• [Task prompt] Only part of the listing is needed, namely the lines from its start through the line with "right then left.", and they should be retyped exactly.

• [Dataset excerpt]

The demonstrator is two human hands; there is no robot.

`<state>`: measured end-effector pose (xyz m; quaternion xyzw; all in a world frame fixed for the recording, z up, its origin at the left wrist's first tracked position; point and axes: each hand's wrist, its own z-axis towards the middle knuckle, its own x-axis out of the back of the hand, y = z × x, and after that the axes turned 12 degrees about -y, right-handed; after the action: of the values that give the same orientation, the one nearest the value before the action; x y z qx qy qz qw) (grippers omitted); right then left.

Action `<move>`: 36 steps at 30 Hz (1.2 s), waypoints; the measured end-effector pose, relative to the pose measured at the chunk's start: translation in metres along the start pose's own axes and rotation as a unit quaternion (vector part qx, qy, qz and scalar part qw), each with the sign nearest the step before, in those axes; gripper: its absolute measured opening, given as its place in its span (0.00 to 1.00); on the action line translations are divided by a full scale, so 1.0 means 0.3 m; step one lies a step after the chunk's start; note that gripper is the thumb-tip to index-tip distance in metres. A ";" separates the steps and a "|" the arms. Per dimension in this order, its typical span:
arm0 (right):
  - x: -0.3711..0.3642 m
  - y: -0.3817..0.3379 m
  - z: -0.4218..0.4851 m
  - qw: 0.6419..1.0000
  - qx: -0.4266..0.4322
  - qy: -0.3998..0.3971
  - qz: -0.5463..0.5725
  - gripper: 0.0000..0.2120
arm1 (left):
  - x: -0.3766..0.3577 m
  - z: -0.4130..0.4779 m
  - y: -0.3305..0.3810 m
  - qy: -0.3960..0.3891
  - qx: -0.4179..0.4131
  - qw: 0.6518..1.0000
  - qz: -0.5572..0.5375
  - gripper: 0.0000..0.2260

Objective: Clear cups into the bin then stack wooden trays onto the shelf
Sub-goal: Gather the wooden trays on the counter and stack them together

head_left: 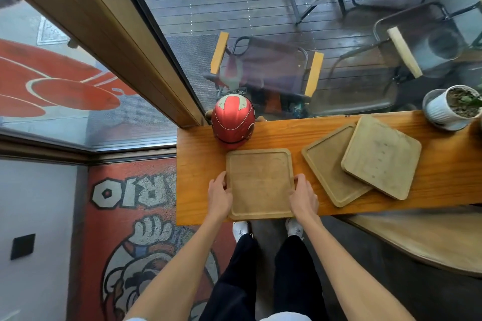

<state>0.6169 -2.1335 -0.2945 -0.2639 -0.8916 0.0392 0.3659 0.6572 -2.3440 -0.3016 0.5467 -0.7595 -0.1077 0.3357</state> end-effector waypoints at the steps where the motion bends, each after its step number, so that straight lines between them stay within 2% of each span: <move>1: -0.006 0.006 -0.003 1.000 0.004 0.004 0.009 0.15 | -0.010 -0.003 -0.008 0.001 0.001 1.000 0.010 0.28; 6: -0.030 0.021 -0.011 0.999 0.023 0.018 0.040 0.16 | -0.039 -0.022 -0.021 0.009 0.005 0.999 0.031 0.32; 13: -0.014 0.025 -0.001 0.999 0.030 -0.028 0.014 0.17 | -0.023 -0.047 -0.035 -0.007 -0.002 0.998 0.068 0.28; 21: 0.064 0.084 0.008 0.988 0.083 -0.126 0.024 0.20 | -0.071 -0.062 0.106 -0.021 0.100 0.983 0.155 0.31; 23: 0.121 0.131 -0.002 0.990 0.113 -0.083 0.036 0.20 | -0.111 -0.094 0.169 0.013 0.109 0.974 0.198 0.34; 26: 0.276 0.241 0.021 0.983 0.154 0.045 0.089 0.13 | -0.197 -0.105 0.298 0.100 -0.012 0.953 0.287 0.33; 29: 0.496 0.385 0.121 0.976 0.108 0.134 0.134 0.11 | -0.334 -0.057 0.492 0.104 -0.119 0.953 0.257 0.22; 32: 0.681 0.554 0.245 0.975 -0.018 0.169 0.141 0.13 | -0.508 -0.008 0.701 0.070 -0.129 0.974 0.172 0.14; 34: 0.762 0.646 0.306 0.974 -0.124 0.135 0.132 0.15 | -0.636 0.019 0.809 0.042 -0.117 0.985 0.117 0.12; 36: 0.793 0.715 0.363 0.966 -0.180 0.062 0.173 0.18 | -0.745 0.044 0.882 0.010 -0.076 0.993 0.088 0.11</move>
<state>0.4973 -1.8173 -0.2800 -0.4774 -0.8003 -0.0754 0.3548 0.4879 -2.0447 -0.2587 0.4517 -0.7906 -0.1297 0.3924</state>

• [Response to this exercise]
The demonstrator is two human hands; there is no robot.

`<state>`: measured end-effector pose (xyz m; quaternion xyzw; all in a world frame fixed for the recording, z up, its origin at the left wrist's first tracked position; point and axes: each hand's wrist, its own z-axis towards the middle knuckle, its own x-axis out of the back of the hand, y = z × x, and after that the axes turned 12 degrees about -y, right-handed; after the action: of the values that give the same orientation, the one nearest the value before the action; x y z qx qy qz qw) (grippers omitted); right then left.

There's nothing left to add to the output.